Il numero di persone che soffrono di malnutrizione nel mondo sta diminuendo per il terzo anno consecutivo. Secondo un nuovo rapporto delle Nazioni Unite pubblicato questa settimana, questa tendenza incoraggiante dimostra che "il progresso è possibile", tuttavia gli esperti dell'organizzazione avvertono: i risultati raggiunti rimangono estremamente fragili di fronte alle nuove sfide climatiche e geopolitiche.
Ritorno ai livelli pre-pandemia
Secondo le stime degli autori del rapporto, nel 2025 la quota della popolazione mondiale affamata sarà del 7,8%. Ciò indica una diminuzione sistematica, sebbene cauta, del dato: nel 2024 era all'8,1% e nel 2022 aveva raggiunto l'8,6%.
Ricordiamo che in precedenza i rappresentanti dell'ONU avevano constatato: la pandemia di coronavirus e gli shock economici ad essa associati avevano fatto regredire gli indicatori mondiali di sicurezza alimentare di 15 anni. I dati attuali confermano che l'umanità ha iniziato lentamente a "recuperare" le posizioni perdute. Tuttavia, il processo di recupero si sta rivelando prolungato e geograficamente disomogeneo.
Geografia dei contrasti
Le statistiche regionali mostrano un chiaro divario nella dinamica.

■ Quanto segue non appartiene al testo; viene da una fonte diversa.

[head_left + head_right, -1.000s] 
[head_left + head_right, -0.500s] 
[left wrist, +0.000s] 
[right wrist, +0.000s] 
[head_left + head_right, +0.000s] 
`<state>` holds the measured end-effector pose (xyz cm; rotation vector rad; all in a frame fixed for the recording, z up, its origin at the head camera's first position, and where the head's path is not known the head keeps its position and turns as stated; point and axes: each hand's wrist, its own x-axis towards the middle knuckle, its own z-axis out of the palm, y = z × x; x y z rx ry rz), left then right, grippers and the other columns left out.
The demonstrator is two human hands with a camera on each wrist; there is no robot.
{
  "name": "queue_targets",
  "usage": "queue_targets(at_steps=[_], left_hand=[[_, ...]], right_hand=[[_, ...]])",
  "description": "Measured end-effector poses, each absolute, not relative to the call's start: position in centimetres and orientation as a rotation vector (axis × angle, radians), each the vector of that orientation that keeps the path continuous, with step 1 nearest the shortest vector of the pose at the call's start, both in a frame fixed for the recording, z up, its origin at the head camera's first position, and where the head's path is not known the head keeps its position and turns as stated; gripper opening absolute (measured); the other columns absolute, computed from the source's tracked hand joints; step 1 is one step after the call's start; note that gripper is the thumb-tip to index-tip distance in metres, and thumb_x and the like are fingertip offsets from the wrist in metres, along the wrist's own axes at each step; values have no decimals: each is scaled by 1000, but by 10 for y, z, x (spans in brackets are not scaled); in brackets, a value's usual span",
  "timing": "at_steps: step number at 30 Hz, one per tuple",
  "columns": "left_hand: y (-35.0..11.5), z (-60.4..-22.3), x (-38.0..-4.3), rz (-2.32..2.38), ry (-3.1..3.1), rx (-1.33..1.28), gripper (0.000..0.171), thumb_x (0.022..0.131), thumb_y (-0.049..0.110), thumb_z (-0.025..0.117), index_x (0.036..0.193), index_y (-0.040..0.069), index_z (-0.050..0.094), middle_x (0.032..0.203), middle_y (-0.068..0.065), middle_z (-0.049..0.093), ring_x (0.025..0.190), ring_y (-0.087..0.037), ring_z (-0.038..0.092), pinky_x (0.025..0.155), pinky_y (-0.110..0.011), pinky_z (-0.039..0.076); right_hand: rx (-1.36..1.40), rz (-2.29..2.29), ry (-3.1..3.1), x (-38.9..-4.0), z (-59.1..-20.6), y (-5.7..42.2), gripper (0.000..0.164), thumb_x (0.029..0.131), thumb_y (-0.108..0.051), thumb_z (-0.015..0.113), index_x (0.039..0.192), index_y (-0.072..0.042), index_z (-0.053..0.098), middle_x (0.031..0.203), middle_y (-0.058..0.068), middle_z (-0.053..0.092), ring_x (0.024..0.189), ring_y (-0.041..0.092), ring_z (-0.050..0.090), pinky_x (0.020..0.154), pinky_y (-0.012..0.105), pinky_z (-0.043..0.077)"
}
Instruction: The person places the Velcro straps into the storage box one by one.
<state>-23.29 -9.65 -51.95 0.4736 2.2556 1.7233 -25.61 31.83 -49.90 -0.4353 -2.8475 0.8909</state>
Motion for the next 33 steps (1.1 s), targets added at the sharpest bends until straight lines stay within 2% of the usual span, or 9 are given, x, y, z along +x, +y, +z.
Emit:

Notevoli miglioramenti nella lotta alla fame sono stati registrati nei paesi dell'Asia, dell'America Latina e dei Caraibi, dove le misure di sostegno statale e l'adattamento delle catene di approvvigionamento hanno dato risultati tangibili.
Allo stesso tempo, il continente africano mostra solo una stabilizzazione degli indicatori senza una dinamica decisa verso la diminuzione. Secondo i dati dell'ONU, è proprio in Africa che risiede ancora la stragrande maggioranza delle persone affamate sulla Terra, il che richiede un intervento senza precedenti da parte dei donatori internazionali e dei governi locali.
Minaccia di inflazione alimentare
Gli autori del rapporto sottolineano che l'attuale trend positivo potrebbe facilmente trasformarsi in una regressione. I principali fattori di rischio citati sono l'aumento di eventi meteorologici estremi che interrompono i cicli agricoli, nonché il perdurante conflitto in Medio Oriente. La combinazione di questi fattori crea la minaccia di un nuovo ciclo di inflazione alimentare, che colpirà principalmente gli strati più vulnerabili della popolazione nei paesi in via di sviluppo.
Risposta sistemica alle crisi globali
Il Direttore Generale dell'Organizzazione delle Nazioni Unite per l'alimentazione e l'agricoltura (FAO), Qu Dongyu, ha esortato la comunità internazionale a non rallentare il ritmo del lavoro.
"Il rapporto dimostra che il progresso è possibile, ma dobbiamo muoverci più velocemente", ha dichiarato.
Secondo il capo dell'organizzazione, per sradicare completamente la fame e garantire l'accesso universale a una dieta sana, non sono necessarie azioni isolate, ma un impegno politico sistemico, investimenti costanti e una politica agraria ben ponderata.
"Le recenti crisi globali hanno dimostrato sia la resilienza dei sistemi agroalimentari sia la necessità critica di rafforzarli ulteriormente per servire meglio i gruppi di popolazione più vulnerabili del mondo", ha concluso Qu Dongyu.